Obviously you aren’t going to be a good team when your pitching is the 2nd worst in all of baseball at a 5.31 ERA. Just embarrassing. It all starts there. And that is why change came on July 6 and more change is coming. The fans do deserve better. The Lerners need to put trust in their permanent GM who they will name in the next few weeks, and give that person a budget to improve the team further. This is where my opinion differs from others regarding the team spending last offseason. They gave Rizzo a $50 million budget as we broke that news last offseason, and he spent it in quantity and his adds to the roster were poor. It was a big step backwards instead of another step forward.
The new GM has to add quality. On interim-GM Mike DeBartolo‘s record is the second half success of Lile, but a second half meltdown for James Wood is also on that same record. Credit to DeBartolo for re-building a bullpen that, with a couple of tweaks, had been the best bullpen in baseball for 30-days from August 12 to September 12. He acquired PJ Poulin and Clayton Beeter around the trade deadline. It is on DeBartolo’s clock that Jose A. Ferrer has become the best closer in baseball since the trade deadline. The analytics finally look to be taking shape. People want change — but maybe DeBartolo is the change. We will see.

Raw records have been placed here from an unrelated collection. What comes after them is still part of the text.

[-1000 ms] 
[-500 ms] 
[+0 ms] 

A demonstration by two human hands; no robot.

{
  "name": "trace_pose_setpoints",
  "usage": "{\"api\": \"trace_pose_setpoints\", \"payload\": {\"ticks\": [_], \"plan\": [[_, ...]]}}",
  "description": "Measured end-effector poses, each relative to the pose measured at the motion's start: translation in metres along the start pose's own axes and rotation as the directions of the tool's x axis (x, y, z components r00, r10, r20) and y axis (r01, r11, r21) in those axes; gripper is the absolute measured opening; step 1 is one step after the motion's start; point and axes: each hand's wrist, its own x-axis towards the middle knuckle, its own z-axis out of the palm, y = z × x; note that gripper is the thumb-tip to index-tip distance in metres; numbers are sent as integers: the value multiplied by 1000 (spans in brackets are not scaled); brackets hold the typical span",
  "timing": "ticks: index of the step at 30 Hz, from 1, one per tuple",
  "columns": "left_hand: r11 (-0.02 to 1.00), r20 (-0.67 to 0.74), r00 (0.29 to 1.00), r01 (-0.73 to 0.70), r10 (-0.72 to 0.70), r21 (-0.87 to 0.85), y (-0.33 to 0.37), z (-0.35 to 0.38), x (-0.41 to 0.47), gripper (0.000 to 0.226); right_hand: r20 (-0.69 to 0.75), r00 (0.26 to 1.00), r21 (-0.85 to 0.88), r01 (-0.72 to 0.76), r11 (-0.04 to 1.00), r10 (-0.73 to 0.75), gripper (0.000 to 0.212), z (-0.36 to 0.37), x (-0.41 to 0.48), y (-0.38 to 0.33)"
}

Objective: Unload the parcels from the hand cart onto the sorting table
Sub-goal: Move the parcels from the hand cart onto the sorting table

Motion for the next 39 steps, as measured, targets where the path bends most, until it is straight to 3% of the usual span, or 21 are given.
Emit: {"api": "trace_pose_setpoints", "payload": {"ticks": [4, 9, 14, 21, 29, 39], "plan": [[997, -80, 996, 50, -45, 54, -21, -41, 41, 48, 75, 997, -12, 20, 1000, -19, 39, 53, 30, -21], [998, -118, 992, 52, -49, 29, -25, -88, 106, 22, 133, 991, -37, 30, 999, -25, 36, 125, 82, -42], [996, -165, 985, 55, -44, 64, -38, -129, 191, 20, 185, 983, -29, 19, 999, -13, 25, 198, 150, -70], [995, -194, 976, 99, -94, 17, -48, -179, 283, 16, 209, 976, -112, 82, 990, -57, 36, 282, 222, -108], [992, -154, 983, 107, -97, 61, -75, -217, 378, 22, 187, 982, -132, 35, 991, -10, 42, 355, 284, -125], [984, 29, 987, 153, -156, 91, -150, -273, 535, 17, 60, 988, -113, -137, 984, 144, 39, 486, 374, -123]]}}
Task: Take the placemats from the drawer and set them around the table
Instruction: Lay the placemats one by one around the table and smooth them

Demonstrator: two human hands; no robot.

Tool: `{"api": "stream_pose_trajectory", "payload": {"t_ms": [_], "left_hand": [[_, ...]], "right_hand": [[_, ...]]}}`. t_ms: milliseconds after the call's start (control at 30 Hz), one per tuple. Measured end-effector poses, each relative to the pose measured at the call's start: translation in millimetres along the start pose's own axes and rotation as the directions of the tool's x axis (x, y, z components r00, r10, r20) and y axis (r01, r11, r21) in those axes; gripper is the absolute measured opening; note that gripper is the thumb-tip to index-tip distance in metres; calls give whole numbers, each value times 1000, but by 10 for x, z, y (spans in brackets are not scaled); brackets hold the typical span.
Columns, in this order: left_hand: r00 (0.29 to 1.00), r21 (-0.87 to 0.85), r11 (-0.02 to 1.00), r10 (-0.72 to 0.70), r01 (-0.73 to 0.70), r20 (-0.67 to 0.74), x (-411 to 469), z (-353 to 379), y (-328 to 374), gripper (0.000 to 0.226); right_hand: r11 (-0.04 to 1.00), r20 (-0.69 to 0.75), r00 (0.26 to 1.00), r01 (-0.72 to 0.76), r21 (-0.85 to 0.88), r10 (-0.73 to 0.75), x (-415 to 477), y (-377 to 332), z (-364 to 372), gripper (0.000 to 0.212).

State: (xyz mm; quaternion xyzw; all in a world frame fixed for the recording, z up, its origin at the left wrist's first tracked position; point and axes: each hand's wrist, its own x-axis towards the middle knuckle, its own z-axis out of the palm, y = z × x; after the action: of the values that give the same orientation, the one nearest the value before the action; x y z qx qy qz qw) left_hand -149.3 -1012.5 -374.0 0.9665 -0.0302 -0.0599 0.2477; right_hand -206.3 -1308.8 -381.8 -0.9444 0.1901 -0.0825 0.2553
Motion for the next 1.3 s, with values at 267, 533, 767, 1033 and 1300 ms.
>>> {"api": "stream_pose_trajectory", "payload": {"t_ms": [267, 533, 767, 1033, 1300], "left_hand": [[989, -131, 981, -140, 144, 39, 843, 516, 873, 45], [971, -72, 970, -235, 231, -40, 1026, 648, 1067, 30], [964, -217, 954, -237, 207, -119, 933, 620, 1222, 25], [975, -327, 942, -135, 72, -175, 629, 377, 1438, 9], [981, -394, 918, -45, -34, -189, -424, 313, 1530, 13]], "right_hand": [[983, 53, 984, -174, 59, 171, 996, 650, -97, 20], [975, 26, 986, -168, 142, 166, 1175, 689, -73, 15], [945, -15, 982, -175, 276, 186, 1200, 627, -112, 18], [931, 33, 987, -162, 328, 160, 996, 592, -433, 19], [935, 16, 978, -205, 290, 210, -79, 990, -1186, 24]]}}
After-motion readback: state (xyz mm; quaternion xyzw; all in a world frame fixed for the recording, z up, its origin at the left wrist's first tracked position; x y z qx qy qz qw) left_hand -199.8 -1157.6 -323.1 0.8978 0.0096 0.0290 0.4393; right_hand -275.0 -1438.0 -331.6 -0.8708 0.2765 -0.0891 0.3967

Spend the resources to add a T.o.R. rotation starter, find another clutch bat for the middle of the order, and add another bullpen arm. Yes, big asks when the competition is fierce for teams to add impact players. That’s what the Nats need to take that next step. Those three moves need to be quality moves of impact that move that WAR needle. Then get Wood back on track and find a way to keep improving Crews and Brady House. That gets you going for the 2026 season. You make more changes in the following offseason. You have to get back to a system of continual improvement.
Remember, not everything will or can be solved in the upcoming offseason to turn this team into a World Series contender. This team needs to get back on track to where they should have been in this season and contending for a winning season. You have to get there first with winning before you can find yourself as a playoff contender. Steps forward.